Secure Communication Methods
Due to the sensitive nature of penetration testing, all vulnerability data and reports must be encrypted.
| Method | Best For | Considerations |
|---|---|---|
| PGP/GPG Email | Status updates, report delivery | Subject lines are sent in plaintext; do not include sensitive info in the subject. |
| Secure Mailbox | Continuous communication | Must be hosted securely on the customer's network. |
| AES Encrypted Archives | Final report delivery | Ensure your archive utility supports AES encryption using CBC. |
| Verbal/Phone | Critical zero-day disclosures | Some organizations prefer highly sensitive findings be delivered verbally first. |
Managing Time, Cost, and Scope Creep
Scope creep is one of the biggest risks to a penetration testing firm. If a client asks for additional IP addresses or applications to be tested after the contract is signed, the volume of work increases dramatically.

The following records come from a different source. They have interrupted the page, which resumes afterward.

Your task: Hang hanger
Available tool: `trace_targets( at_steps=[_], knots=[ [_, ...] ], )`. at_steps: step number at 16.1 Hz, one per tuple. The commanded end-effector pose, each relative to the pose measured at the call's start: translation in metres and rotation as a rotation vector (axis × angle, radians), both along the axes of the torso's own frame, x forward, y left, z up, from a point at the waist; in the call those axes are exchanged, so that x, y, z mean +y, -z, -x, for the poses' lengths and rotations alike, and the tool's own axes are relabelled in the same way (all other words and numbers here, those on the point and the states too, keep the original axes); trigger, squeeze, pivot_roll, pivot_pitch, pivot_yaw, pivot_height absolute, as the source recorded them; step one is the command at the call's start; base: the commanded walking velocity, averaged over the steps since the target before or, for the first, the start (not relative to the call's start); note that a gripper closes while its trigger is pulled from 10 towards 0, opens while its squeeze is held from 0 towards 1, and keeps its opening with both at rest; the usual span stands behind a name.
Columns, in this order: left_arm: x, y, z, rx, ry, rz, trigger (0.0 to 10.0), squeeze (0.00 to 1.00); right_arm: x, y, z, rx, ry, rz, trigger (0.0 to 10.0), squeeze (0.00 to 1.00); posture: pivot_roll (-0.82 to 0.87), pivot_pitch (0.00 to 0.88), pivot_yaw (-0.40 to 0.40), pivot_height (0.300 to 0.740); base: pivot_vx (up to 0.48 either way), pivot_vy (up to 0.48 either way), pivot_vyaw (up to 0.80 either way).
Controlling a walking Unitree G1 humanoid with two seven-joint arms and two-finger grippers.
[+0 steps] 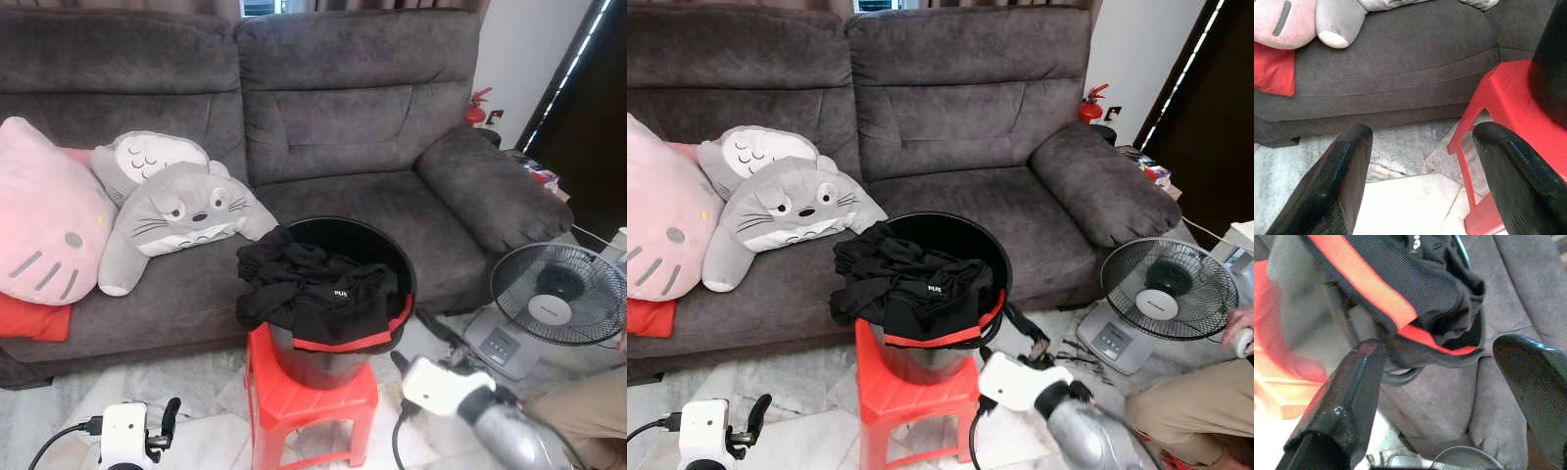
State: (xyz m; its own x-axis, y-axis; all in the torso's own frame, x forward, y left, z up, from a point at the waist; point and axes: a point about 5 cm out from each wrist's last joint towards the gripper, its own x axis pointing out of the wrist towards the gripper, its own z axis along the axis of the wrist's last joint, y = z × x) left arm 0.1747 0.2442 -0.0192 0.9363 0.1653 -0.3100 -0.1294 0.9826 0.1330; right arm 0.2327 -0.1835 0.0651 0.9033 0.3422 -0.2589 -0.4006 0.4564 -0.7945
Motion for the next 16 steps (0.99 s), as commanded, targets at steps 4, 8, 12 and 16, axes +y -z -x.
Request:
trace_targets(
  at_steps=[4, 8, 12, 16],
  knots=[
    [-0.004, -0.002, -0.005, -0.012, 0.006, -0.013, 10.0, 0.0, -0.004, -0.002, -0.013, 0.011, -0.019, 0.054, 10.0, 0.0, -0.03, 0.0, -0.072, 0.74, 0.0, 0.0, 0.0],
    [-0.003, -0.001, -0.006, -0.007, 0.001, -0.015, 10.0, 0.0, -0.005, 0.001, -0.015, 0.054, -0.048, 0.067, 10.0, 0.0, -0.02, 0.0, -0.076, 0.74, 0.0, 0.0, 0.0],
    [-0.001, 0.004, -0.005, 0.013, 0.002, -0.018, 10.0, 0.0, -0.006, 0.001, -0.016, 0.06, -0.057, 0.073, 10.0, 0.0, -0.02, 0.0, -0.076, 0.74, 0.0, 0.0, 0.0],
    [0.0, 0.005, -0.005, 0.018, 0.001, -0.021, 10.0, 0.0, -0.005, -0.005, -0.02, 0.016, -0.06, 0.06, 10.0, 0.0, -0.03, 0.0, -0.076, 0.74, 0.0, 0.0, 0.0]
  ],
)
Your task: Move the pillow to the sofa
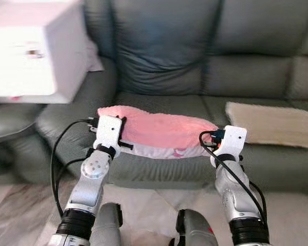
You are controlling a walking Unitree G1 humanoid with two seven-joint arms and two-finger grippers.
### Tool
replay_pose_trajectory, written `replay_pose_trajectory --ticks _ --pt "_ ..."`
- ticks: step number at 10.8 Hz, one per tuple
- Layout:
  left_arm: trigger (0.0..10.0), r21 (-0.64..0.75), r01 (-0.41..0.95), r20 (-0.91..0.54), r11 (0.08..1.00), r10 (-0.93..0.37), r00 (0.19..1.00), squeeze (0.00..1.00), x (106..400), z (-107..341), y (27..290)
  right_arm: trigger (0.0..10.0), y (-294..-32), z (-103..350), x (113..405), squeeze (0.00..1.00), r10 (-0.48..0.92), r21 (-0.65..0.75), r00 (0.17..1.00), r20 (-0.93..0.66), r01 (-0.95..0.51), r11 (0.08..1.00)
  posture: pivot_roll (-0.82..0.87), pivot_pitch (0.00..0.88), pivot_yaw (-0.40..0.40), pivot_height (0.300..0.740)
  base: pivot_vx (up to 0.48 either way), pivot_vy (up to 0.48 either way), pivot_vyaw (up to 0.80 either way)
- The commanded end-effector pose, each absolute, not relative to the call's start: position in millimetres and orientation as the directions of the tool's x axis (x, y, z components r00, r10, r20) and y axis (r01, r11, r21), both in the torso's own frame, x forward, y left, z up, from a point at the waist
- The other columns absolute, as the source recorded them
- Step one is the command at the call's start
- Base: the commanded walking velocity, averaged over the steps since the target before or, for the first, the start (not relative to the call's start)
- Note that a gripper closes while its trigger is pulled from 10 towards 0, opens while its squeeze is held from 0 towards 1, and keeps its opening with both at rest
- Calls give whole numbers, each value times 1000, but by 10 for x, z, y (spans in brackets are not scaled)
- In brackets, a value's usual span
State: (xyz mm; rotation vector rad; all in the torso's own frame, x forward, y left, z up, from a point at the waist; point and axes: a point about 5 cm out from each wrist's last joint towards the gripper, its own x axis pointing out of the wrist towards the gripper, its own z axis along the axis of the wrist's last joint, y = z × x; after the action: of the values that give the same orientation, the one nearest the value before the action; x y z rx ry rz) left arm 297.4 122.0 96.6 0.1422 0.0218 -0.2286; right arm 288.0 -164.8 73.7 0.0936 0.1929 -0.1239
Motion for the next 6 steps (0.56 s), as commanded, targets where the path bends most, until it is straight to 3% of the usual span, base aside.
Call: replay_pose_trajectory --ticks 1,6 --pt "10000 143 239 0 961 -241 971 0 2992 1056 1201 10000 -1646 809 2923 0 -116 76 979 -166 130 989 9 0 -42 656 307 0 0" --pt "10000 128 259 -15 957 -259 966 0 2975 1031 1156 10000 -1626 816 2930 0 -111 75 980 -165 124 989 7 0 -40 656 342 0 0"
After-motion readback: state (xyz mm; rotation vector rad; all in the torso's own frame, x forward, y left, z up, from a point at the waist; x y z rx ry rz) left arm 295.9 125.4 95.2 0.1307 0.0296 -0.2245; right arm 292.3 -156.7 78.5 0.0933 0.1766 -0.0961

Time Estimation and Padding
When estimating how long an engagement will take, calculate the expected hours and then add 20% padding. This cushion protects you against common interruptions, such as a target network segment going down or a critical vulnerability requiring unexpected emergency meetings.
What if you don't use the 20% padding?
Billing a client for unworked hours is unethical. Instead, use that remaining time to provide extra value: walk their security team through an exploit, write an executive summary, or spend extra time trying to crack an elusive vulnerability.
Payment Terms
Establish payment structures early. Common methods include:
Net 30: Total amount due within 30 days of final report delivery (often with a late penalty).
Half Upfront: 50% billed before testing begins, 50% upon completion.
Recurring: Monthly installments for long-term or multi-year engagements.